The aim of a successful reintegration measure is to improve the patient’s quality of life. This includes not only the physical factors, but also includes the psychological, social and professional situation. As a rule, doctor and patient decide in consensus whether such a measure is necessary and expedient or not.
You can do that yourself
Urethral cancer is a serious and life-threatening disease that does not go away on its own. A lengthy treatment and therapy under medical supervision is absolutely necessary. Possible self-therapies or attempts at healing with home remedies are strongly discouraged.

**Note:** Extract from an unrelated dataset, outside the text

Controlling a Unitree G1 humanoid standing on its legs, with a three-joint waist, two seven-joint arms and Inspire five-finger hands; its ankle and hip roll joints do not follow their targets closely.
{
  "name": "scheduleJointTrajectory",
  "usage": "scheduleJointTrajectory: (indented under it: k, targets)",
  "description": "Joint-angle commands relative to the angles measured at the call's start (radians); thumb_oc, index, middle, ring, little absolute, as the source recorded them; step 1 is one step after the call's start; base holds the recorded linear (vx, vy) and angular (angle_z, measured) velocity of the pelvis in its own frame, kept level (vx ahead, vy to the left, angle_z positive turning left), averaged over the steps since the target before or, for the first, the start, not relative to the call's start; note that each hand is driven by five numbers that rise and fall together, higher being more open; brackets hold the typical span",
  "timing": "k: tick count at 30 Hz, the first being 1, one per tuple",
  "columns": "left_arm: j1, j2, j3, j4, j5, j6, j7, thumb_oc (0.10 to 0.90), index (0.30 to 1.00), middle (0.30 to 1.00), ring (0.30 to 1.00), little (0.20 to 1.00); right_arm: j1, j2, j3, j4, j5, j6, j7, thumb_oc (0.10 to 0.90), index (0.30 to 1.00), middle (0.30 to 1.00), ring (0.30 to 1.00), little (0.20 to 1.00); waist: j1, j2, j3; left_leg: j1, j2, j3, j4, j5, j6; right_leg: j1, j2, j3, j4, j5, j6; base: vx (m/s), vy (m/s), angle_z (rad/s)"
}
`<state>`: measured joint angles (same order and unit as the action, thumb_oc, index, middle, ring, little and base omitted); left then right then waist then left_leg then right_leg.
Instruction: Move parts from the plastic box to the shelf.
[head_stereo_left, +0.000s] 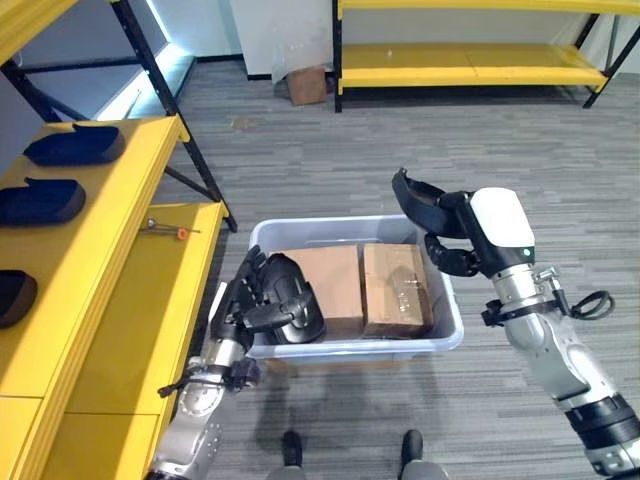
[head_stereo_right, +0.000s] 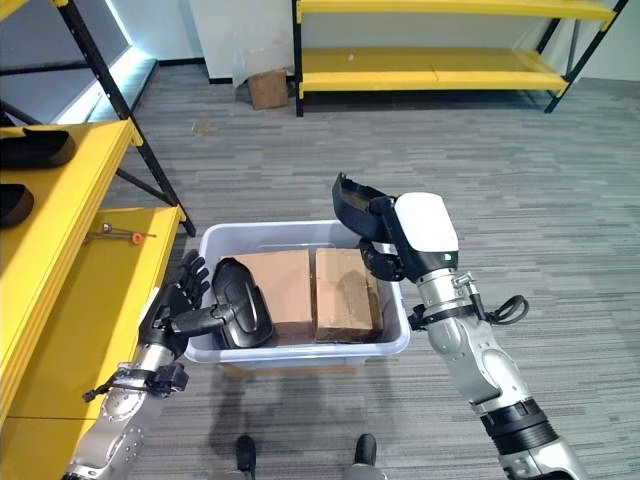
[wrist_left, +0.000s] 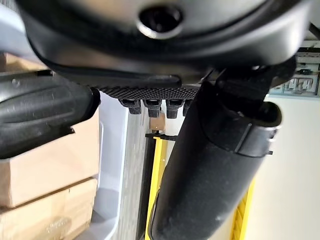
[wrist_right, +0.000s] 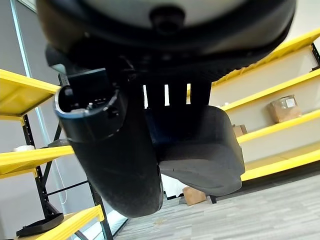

Nevertheless, patients can contribute to the positive course of the disease. First and foremost, a positive attitude towards life and a hopeful basic attitude towards the disease play a role. Those who give up on themselves have poorer chances of recovery. It is part of the positive basic attitude to have trust in the doctor or doctors. If this is not the case, a change of doctor can be considered. If you trust the doctor and his competence, it is also easier to follow the recommendations and therapy prescriptions.
If an operation takes place, the patient can support his recovery by not only listening to many tips for his future life in the subsequent rehabilitation measure, but also putting them into practice to the best of his knowledge. A general improvement in living conditions, eating habits and overall physical condition makes the body more resistant to future treatment steps.
Alcohol should be consistently avoided while taking the tablets . Instead, it is very important to drink a lot so that the body is sufficiently detoxified by the kidneys. The consumption of nicotine should also be avoided completely.